DIB also objects to the payment of just over US$4mn in management fees to Rasmala Investment Bank in 2020 and 2021, saying it is unclear how the fees were calculated when the value of the fund is not known. The bank claims the fund switched strategies to real estate investing without seeking permission from investors.
“No meaningful explanation has been provided as to why the fund has been left significantly exposed and embroiled in expensive litigation all while the investment manager is paid significant investment fees,” the filing says.
The petition was filed by Allfunds Bank, which is the custodian of DIB’s shares in the fund. It is unclear if the petition has yet been heard in the Cayman Islands, where the fund is registered.
Asked for comment, Rasmala Investment Bank tells GTR: “We are aware of Dubai Islamic Bank’s petition, and regret that they elected to take this action despite our constructive cooperation and the extensive information that we have presented to them. We believe the petition is without merit and plan to defend against it vigorously.”
When DIB asked Rasmala to place the fund in the hands of voluntary liquidators from FTI Consulting earlier this year, the investment manager argued that installing liquidators would only disrupt and delay the recovery process, the petition claims.
DIB did not respond to a request for comment.
Litigation challenges
DIB claims the fund ran into problems in late 2019, before the onset of the pandemic.
Since then, the petition says the fund has launched “ongoing litigation in multiple jurisdictions” to recover money lost to borrowers that defaulted. It has also filed claims under credit insurance policies.
In late 2020, the fund told DIB that recovery of impaired loans was being frustrated by the closure of courts in many countries due to the pandemic, according to the petition.

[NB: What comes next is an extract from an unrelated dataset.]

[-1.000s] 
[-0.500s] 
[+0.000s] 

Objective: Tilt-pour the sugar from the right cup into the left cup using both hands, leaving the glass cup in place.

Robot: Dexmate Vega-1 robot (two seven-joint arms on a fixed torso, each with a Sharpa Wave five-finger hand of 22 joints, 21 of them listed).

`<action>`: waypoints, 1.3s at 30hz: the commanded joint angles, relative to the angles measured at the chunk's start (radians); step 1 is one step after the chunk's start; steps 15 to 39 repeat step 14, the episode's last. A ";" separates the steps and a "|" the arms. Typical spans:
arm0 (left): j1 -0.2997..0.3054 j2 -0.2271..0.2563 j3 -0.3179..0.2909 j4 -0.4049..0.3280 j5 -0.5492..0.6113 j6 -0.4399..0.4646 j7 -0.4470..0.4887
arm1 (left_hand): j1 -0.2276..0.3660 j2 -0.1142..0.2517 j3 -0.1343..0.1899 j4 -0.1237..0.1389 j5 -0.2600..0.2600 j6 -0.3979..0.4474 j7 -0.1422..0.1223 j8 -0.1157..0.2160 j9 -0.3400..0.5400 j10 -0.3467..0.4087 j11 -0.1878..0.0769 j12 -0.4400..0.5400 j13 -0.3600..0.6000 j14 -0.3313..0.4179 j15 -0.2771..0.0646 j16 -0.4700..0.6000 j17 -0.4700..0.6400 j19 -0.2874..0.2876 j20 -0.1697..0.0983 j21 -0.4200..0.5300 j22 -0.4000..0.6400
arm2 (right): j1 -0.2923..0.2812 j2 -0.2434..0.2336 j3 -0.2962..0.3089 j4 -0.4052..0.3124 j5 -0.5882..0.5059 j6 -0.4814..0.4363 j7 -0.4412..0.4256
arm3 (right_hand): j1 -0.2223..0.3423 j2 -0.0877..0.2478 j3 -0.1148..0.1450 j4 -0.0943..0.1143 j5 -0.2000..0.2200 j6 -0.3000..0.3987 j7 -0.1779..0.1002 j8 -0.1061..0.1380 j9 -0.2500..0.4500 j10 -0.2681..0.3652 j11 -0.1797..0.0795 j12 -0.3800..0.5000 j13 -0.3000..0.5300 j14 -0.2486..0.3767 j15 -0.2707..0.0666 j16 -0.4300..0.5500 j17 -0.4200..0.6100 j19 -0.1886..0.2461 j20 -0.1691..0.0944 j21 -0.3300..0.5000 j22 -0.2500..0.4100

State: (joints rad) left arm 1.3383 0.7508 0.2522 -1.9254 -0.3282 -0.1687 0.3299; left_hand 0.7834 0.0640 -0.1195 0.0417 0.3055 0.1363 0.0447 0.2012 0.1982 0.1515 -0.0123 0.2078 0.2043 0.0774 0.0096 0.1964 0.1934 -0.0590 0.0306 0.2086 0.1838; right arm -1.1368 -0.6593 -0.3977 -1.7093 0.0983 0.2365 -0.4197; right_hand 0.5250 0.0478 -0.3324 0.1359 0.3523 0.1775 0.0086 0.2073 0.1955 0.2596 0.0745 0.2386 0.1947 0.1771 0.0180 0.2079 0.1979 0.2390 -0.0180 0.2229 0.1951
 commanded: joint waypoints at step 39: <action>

It claims Rasmala said in a webinar for investors in May 2021 that 35% of the estimated value of the fund was non-performing and “legal proceedings and/or police complaints” had been filed against 12 entities and five individuals, “for a total of US$100mn”. It expected that recovery of non-performing loans would take between one and three years.
In 2023, DIB claims the fund said in an update to shareholders that it had achieved legal victories in the UAE courts and was set to make recoveries from an auction and seizure of assets, in addition to recoveries from insurance claims expected in 2024 “and beyond”.
But DIB claims it is not aware of any successful recoveries so far from Rasmala’s litigation and insurance claims.
Among Rasmala’s lawsuits is a 2021 claim against global commodities giant Trafigura, in which the fund claimed that Trafigura was complicit in fraud by coal trader Farlin Commodities, which owed the fund almost US$20mn. The case is ongoing, but in October 2022 a judge struck out allegations in Rasmala’s claim that Trafigura was complicit in a Ponzi scheme by Farlin.
Rasmala said in a March 2024 letter to DIB that the fund “is currently engaging in arbitration proceedings” against an insurer over a US$17mn claim related to its exposure to Farlin.
Rasmala is also being sued by Saudi investment firm Alawwal Capital for allegedly breaching statutory duties while negotiating the company’s investment in the fund. Rasmala has denied the allegations and the case is ongoing.
This article was amended on October 25 to remove a statement from the first paragraph that redemptions from the Rasmala Trade Finance Fund have been largely frozen since 2020. The third paragraph has been updated to include details of a redemption offer made in May 2021.